By: Jacques Aswad, Art theory / critic Lebanon

The event, crude and irrational, the heat of its spectacle and its violent inflections into our lives, we will not see it in the photographs of this ‘INARA’(enlightenment). 

We will see nothing but.

Annette Den Ouden is an engaged photographer. The use of such an epithet reminiscent of the cold war should not be construed as an attempt to euphemize her unequivocal stance against the catastrophic US foreign policies following 9/11. Not even Saddam’s goons could dissuade her from pursuing her search for the castaways of humanity in ‘the new world order’. She bore the harassment patiently, broad-mindedly. 

True, it would be naïve of us to grant her that in photographing the ‘common’ man, in groups accused of terrorism, one could hope of mitigating the resident fears of the West.
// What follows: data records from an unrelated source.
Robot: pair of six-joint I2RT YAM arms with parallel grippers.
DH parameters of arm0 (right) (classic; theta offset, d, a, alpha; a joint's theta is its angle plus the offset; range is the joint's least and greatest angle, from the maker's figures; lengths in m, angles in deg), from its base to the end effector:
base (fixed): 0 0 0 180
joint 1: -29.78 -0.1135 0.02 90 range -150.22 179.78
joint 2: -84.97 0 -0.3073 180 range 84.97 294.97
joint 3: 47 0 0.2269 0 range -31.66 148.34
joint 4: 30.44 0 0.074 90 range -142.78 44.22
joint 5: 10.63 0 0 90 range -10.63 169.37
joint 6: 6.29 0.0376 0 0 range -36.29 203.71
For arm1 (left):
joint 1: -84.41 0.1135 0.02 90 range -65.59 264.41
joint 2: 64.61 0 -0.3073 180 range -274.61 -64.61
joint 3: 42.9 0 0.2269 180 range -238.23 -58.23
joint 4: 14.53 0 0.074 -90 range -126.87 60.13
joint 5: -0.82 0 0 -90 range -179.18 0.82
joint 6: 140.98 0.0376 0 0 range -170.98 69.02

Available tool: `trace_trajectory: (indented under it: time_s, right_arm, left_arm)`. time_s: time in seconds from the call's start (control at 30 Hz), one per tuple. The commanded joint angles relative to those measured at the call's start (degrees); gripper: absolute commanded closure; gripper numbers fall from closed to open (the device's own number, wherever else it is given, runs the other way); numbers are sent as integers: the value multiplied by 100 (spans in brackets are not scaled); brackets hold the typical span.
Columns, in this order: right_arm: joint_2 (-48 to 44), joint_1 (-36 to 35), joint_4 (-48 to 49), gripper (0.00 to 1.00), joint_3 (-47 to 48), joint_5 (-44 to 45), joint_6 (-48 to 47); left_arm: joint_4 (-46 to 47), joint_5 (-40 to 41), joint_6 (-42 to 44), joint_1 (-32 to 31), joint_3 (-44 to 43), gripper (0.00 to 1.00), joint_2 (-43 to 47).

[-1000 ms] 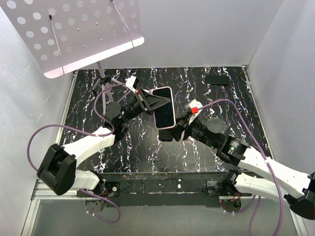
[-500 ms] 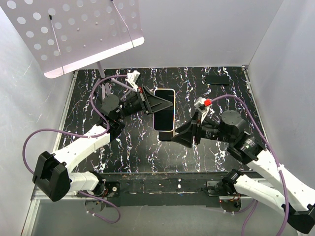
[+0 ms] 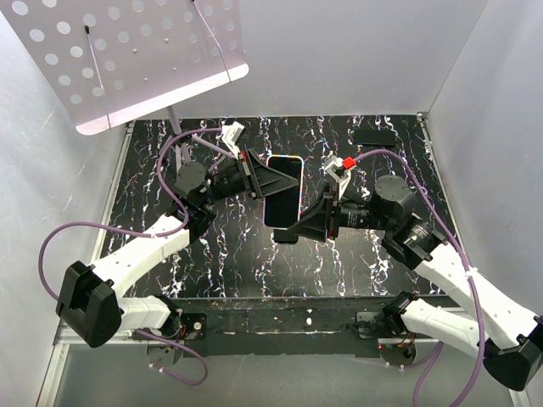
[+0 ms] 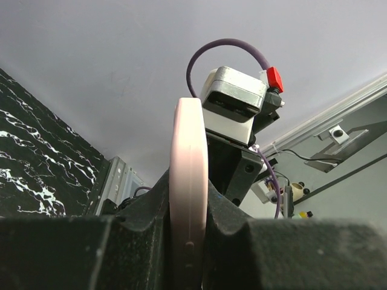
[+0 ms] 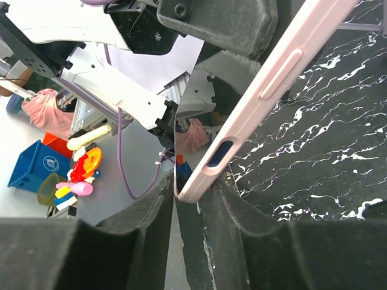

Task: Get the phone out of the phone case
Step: Remove the phone case from the phone.

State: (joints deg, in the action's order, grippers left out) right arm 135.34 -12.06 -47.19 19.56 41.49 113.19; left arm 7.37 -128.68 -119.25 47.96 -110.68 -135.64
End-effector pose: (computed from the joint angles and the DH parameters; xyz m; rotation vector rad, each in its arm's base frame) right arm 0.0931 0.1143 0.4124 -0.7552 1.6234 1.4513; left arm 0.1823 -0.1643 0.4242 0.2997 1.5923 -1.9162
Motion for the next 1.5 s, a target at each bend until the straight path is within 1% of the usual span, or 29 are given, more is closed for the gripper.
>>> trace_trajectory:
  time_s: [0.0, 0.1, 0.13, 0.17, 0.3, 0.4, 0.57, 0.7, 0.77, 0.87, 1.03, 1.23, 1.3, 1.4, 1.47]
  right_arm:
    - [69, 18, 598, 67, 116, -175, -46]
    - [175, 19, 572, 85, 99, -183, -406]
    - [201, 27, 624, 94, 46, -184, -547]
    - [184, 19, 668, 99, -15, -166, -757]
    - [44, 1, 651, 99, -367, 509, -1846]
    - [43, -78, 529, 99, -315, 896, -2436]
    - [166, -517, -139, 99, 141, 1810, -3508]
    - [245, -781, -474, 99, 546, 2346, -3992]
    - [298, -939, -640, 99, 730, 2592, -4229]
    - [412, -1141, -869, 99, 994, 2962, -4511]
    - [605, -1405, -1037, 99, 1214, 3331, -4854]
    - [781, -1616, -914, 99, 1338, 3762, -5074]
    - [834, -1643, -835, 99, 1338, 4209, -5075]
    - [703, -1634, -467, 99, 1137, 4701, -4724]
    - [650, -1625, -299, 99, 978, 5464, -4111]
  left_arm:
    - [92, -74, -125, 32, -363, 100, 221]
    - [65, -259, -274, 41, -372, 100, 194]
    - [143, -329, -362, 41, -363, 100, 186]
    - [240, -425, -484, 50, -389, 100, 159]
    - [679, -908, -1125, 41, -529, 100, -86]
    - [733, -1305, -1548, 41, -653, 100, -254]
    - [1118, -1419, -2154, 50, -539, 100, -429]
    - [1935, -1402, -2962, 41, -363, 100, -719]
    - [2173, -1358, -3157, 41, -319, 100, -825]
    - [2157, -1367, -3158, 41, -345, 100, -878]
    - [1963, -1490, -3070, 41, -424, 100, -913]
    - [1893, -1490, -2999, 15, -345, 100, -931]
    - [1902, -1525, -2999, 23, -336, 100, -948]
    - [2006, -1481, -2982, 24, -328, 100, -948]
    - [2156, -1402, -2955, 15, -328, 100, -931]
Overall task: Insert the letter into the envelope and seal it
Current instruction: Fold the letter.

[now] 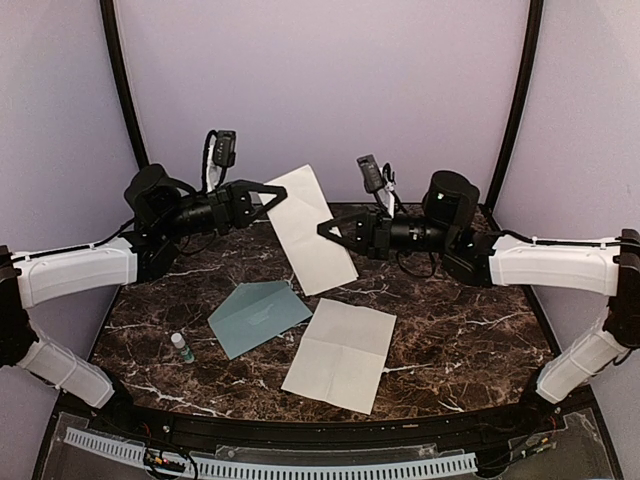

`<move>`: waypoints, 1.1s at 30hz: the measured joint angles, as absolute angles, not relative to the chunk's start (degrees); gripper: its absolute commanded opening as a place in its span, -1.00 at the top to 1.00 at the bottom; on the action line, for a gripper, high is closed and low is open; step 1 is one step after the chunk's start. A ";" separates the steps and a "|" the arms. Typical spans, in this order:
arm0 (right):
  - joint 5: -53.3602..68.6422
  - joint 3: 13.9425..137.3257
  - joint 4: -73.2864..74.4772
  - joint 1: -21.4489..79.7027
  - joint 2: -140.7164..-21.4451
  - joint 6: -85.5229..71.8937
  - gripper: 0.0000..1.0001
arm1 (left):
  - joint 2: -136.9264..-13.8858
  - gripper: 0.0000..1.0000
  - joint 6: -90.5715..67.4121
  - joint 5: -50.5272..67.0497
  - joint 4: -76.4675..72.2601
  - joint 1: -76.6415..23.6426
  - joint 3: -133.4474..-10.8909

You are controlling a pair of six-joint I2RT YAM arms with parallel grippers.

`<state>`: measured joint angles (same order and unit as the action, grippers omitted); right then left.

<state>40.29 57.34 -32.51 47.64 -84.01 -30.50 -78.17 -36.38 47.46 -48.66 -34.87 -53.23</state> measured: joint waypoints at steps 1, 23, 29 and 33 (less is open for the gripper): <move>40.27 57.56 -32.32 47.66 -84.07 -30.55 0.30 | -78.17 1.00 -36.40 47.75 -48.71 -34.87 -53.23; 40.95 67.61 -29.91 47.90 -88.31 -28.38 1.00 | -78.28 1.00 -32.32 52.82 -42.89 -36.27 -53.21; 41.12 66.94 -31.22 48.03 -88.29 -29.32 0.29 | -78.28 1.00 -30.94 52.21 -41.67 -36.27 -53.21; 41.15 66.83 -31.92 48.03 -88.18 -29.52 0.26 | -78.28 1.00 -30.61 52.05 -40.45 -36.29 -53.19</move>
Even less could such photography halt an unjust war or an act of aggression. One thing is certain, that the ‘message’ addressed to the West will reach me too, I the educated oriental who can see the photographs in a book, exhibition or an article about the Dutch photographer and feel that she is one of a few Westerners who do not peg me within an axis of evil but rather accept me in ways other than those of my kin. Probably here begins the true lesson: that I accept the difference between my kin and me as I demand of the West to accept us both.

What comes to mind in this work aside from composition behind the expression of dramatic movements is that Den Ouden could not have charged her photographs with such force worthy of the confounding ambiguities of a Eugene Smith and the epic grandeur of Salgado’s subjects, had she not been a truly engaged photographer.